_The problem_. Repeat precisely the span of lines below that opens with the line containing "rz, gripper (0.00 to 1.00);" and closes with the line containing "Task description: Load", both included.

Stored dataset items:
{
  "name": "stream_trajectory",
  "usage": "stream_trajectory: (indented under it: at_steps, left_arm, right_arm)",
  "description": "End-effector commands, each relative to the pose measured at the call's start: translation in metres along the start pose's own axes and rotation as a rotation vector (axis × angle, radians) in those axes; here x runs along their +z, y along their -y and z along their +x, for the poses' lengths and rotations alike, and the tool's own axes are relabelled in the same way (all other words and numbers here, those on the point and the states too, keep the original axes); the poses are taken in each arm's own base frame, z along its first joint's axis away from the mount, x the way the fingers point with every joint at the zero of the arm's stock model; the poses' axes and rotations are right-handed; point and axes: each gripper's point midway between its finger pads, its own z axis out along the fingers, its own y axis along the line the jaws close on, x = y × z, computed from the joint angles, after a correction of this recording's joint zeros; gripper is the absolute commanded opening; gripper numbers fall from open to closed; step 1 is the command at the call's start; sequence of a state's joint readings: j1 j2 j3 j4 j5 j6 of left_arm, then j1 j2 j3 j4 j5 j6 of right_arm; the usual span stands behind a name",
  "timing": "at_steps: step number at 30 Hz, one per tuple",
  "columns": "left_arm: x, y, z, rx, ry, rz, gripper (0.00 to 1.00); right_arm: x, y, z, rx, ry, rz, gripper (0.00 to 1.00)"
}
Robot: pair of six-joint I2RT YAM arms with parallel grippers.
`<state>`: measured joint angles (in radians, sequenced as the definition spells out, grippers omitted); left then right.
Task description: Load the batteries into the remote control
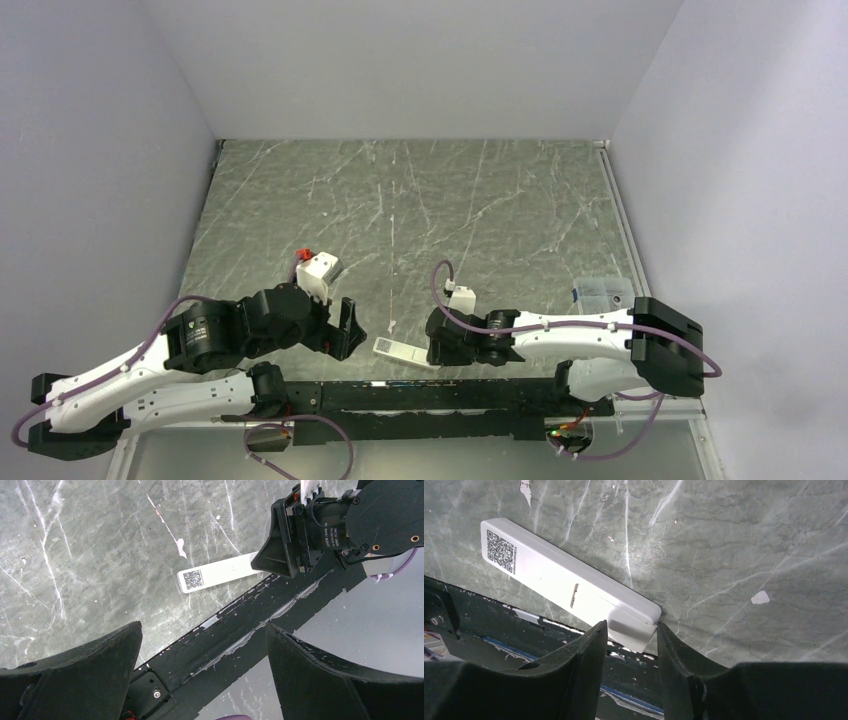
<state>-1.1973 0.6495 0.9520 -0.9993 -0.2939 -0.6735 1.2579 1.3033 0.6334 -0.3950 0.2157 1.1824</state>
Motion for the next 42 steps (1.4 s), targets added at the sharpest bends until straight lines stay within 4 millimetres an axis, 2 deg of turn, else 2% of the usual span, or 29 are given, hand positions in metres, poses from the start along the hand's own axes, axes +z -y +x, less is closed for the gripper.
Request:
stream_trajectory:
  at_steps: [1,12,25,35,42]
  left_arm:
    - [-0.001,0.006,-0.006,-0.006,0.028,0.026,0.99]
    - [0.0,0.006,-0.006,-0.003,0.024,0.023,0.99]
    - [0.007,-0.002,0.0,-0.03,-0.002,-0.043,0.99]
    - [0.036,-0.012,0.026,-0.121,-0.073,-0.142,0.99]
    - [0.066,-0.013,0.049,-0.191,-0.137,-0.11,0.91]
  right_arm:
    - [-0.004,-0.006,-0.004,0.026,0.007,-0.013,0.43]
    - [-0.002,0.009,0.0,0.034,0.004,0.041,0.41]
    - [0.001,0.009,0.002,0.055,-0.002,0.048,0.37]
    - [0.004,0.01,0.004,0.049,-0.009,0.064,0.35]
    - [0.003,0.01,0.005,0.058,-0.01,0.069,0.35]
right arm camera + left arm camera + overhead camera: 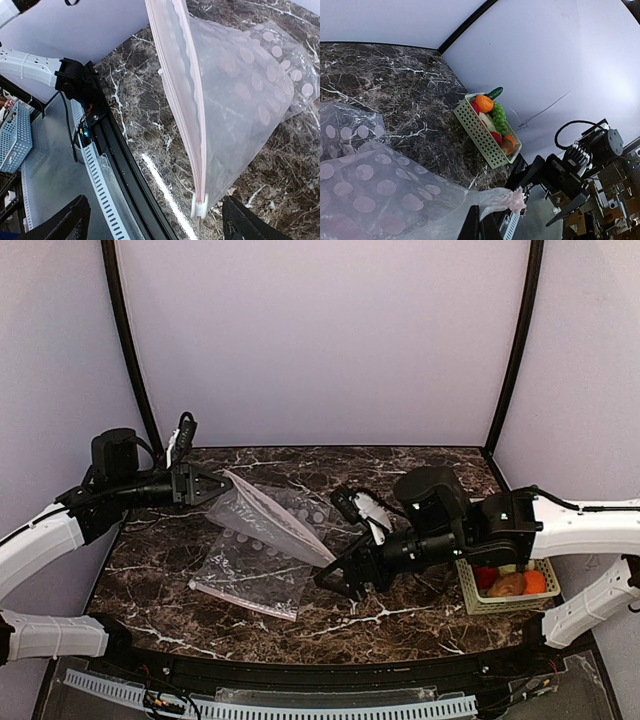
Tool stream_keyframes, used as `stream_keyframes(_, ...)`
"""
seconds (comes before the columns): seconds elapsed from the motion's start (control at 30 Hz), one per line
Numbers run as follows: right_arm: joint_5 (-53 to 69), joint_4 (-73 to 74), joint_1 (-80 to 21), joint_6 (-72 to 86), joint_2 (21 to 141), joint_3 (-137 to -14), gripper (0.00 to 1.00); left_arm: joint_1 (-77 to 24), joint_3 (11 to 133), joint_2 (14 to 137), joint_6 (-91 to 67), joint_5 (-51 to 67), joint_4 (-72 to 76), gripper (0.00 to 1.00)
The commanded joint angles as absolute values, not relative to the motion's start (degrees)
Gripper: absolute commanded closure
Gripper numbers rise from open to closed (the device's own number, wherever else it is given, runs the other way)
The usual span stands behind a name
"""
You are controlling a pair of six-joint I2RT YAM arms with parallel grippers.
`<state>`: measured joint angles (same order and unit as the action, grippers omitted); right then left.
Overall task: Place the food in the zip-top bag and seal the zipper
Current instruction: Unzip the zipper from the zipper food storage bag, then pass from the left arm to the right
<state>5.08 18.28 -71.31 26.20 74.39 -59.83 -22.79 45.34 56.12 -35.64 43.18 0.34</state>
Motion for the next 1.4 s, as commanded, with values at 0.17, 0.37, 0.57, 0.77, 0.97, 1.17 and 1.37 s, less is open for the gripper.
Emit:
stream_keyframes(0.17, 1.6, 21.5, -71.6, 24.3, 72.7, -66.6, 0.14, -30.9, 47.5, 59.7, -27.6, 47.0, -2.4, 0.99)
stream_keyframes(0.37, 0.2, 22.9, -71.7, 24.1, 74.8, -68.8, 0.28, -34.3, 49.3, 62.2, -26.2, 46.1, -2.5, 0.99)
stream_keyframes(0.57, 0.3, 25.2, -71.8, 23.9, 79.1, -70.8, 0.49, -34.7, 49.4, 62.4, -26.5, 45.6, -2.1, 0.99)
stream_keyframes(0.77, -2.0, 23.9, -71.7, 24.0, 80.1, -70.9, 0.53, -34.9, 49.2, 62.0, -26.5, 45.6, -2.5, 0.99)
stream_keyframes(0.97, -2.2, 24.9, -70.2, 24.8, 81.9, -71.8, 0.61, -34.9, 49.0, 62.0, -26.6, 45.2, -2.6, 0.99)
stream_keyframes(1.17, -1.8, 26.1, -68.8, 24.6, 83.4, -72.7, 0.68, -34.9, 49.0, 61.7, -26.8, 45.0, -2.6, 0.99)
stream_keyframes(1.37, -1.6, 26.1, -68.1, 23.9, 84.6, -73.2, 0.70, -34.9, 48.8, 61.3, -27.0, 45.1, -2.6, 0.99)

_Expected output_.
  "columns": "left_arm: x, y, z, rx, ry, rz, gripper (0.00 to 1.00); right_arm: x, y, z, rx, ry, rz, gripper (0.00 to 1.00)"
}
Robot: pair of six-joint I2RT YAM arms with parallel grippers.
`<state>`: measured joint angles (in radians, sequenced as the definition spells out, grippers omitted); left then right.
Task description: Load the batteries into the remote control

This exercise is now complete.